Petra Gremmer: Die Farben der Felsen

Felsen sind Geschöpfe der Erde, geboren in den konvulsivischen Krämpfen kraftvoller Umwälzungen – Feuer und Flamme als Geburtshelfer, aus sukzessiver Besänftigung der explosiv hervorgebrochenen Lavaströme über unvorstellbare Zeiträume hinweg ihre heutige Gestalt formend – himmelhohe Mauern und Türme über höllentiefen Schluchten und Abgründen, in denen wir Schutz suchen und finden oder uns für immer verlieren können, Ehrfurcht heischend und Demut weckend vor der Allmacht der Schöpfung.

 

Und oft pulsiert unter der schrundigen Steinhaut noch immer fühlbar das tief unten lebendig pulsierende glühende Herz der Erde – tödliche Bedrohung und Lebensquelle zugleich und in seinen Extremen und seiner Unüberschaubarkeit und Unbeherrschbarkeit ebenso symbolhaft für Anfang und Ende alles Lebendigen wie auch das Meer.

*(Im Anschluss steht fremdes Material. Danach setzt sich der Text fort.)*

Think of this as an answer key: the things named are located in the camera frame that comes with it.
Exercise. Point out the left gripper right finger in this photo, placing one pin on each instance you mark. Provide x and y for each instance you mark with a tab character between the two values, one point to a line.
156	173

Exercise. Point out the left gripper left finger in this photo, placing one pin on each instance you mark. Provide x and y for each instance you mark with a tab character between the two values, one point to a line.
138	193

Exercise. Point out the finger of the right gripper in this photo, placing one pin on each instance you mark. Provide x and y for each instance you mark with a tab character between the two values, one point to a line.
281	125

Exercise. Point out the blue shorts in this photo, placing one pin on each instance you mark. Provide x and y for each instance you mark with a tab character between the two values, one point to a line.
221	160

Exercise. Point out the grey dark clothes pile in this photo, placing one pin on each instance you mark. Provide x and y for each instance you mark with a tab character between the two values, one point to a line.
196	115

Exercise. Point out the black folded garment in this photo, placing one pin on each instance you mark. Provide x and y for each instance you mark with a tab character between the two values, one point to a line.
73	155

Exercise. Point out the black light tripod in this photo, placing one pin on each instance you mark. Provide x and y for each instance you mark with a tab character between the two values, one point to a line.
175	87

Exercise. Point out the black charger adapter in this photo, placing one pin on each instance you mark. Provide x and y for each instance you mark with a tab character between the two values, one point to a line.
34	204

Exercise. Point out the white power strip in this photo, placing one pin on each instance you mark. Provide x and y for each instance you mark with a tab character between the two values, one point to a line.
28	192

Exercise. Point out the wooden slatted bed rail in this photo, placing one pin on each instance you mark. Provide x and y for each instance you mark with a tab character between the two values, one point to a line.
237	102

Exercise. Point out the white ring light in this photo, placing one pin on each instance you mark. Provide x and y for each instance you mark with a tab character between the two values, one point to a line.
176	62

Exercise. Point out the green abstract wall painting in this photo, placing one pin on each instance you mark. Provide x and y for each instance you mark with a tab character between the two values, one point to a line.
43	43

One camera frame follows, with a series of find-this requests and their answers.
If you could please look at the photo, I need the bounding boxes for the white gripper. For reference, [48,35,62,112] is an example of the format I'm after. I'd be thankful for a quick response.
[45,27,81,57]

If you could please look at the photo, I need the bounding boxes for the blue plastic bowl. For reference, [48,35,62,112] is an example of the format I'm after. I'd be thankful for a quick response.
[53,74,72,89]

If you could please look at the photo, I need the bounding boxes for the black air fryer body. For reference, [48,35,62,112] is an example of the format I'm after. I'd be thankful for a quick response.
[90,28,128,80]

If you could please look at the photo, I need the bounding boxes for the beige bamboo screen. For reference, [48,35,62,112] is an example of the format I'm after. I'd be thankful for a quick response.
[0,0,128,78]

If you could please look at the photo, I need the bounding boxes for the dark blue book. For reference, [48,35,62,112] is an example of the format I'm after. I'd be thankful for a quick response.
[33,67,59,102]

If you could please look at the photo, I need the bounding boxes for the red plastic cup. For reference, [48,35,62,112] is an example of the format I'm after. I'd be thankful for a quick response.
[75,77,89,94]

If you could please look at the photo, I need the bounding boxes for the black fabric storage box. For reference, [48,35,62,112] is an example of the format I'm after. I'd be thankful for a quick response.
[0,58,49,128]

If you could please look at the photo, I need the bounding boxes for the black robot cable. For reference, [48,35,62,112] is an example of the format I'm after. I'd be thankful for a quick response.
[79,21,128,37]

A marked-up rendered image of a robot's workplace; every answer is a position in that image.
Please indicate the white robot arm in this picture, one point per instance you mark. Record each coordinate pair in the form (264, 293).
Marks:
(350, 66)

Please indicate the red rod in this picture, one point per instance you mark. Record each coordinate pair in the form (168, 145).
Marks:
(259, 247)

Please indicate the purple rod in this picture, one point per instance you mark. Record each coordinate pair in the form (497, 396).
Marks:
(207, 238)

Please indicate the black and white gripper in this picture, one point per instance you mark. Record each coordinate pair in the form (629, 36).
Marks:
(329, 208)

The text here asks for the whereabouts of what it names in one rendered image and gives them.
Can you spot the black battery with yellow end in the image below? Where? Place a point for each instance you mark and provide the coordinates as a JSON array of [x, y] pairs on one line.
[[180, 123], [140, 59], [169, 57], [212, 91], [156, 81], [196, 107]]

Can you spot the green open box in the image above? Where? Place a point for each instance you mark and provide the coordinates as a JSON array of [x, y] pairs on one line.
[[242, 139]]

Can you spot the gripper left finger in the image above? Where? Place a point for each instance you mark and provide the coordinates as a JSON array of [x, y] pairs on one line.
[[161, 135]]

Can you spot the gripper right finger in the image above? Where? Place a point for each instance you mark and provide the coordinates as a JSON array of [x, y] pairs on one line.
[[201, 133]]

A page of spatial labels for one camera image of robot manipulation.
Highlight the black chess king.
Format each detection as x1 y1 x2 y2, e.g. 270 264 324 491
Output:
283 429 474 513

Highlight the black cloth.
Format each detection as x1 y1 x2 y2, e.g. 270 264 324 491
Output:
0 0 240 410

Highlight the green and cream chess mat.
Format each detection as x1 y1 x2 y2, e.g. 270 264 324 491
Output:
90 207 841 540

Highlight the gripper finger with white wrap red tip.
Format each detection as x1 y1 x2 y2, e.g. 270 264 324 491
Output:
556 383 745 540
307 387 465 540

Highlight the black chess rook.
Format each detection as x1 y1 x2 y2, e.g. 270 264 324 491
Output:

Daher ist das Felsenmeer nicht zufällig ein Verwandtschaft beschwörendes Sprachbild.

 

Felsen sind Lehrbücher über die Geschichte der Erde, die sich uns an den unterschiedlichsten Stellen mit ihren Überraschungen öffnen und in vielfarbig leuchtenden Adern und Schichten und den darin gefangenen Spuren und Zeichen Geheimnisse offenbaren von Bewegung und Erstarrung, Leben und Sterben unter Hitze und Kälte im Lauf von Jahrmillionen.

 

In den konsequent flächenhaften, dramatisch schlichten und dadurch geradezu monumental wirkenden Bildkompositionen von Petra Gremmer umreißen großzügige Konturen auf Leinwänden gewachsene Felswände mit spröde gespachtelten, keramisch trocken und rauh anmutenden Steinhäuten von in sich ruhender Intensität – spürbar auch im vulkanischen Brandrot des Sandsteins der antiken jordanischen Felsenstadt Petra etwa oder in der sanft modulierten warmen Tonwertskala einer eher symbolischen als realen Klagemauer aus von Menschenhand gebranntem Gestein, zu denen man sich durch Finsternisse mühevoll seinen Weg bahnen muss.

 

Hier – wie in den auf jeweils ein rein duales Farbgegensatzpaar reduzierten abstrakt-konkreten Flächenkompositionen – regulieren glatte, klare Kanten die facettenreiche Begegnung der Elemente Luft und Erde, geprägt vom Umgang mit Feuer. Wie auch in den Farbfeldbildern, die aus sich immer stärker straffenden Landschaftsstudien heraus abstrahiert wurden, ist Licht, das Lebenselixier aller Farben – mit seinen kosmischen Ursprüngen, seinen spirituellen Kräften und doch offensichtlich seinen von der Wahrnehmungsfähigkeit des Menschen ursächlich abhängigen Wirkungen, ein durchgängiges Untersuchungsthema der Malerin – unabhängig, ob als physikalisches Phänomen oder psychologisches Problem. Farbe, lustvoll auf- und auch wieder abgetragen in einem immer suchenden Prozess, ist bevorzugter Bote von Intentionen, Emotionen, Visionen, vielleicht auch Illusionen. Aber auch der klare Umgang mit der Linearität als der ursprünglichsten Handschrift des Inneren im wahrsten Sinn des Wortes, der direkte, spontane Fingerabdruck der Seele, charakterisiert die künstlerischen Positionen der Malerin, vor allem ablesbar in konsequent konzipierten straffen Konturen, aber auch immer wieder in fein formulierten Binnentexturen, auf- und absteigend in schmalen Hochformaten, scheinen dem noch fühlbaren Pulsieren des Erdkerns behutsam nachzugehen oder auf eingeschlossene Spuren längst vergangenen Lebens zu verweisen. Doch die Linienstruktur nimmt auch bewusst jede Räumlichkeit zurück zugunsten einer betont flächenhaften und dadurch vereinfachten Bildorganisation, die der Klärung der Aussage dient. Und die thematische Beschränkung bewirkt entscheidend den verblüffenden Variationsreichtum, der sich aus verhaltensten Nunacierungen der Farben, Formen und Linienführung entwickeln lässt und das nur scheinbar unspektakuläre künstlerische Konzept von Petra Gremmer unverwechselbar prägt und wesentlich trägt.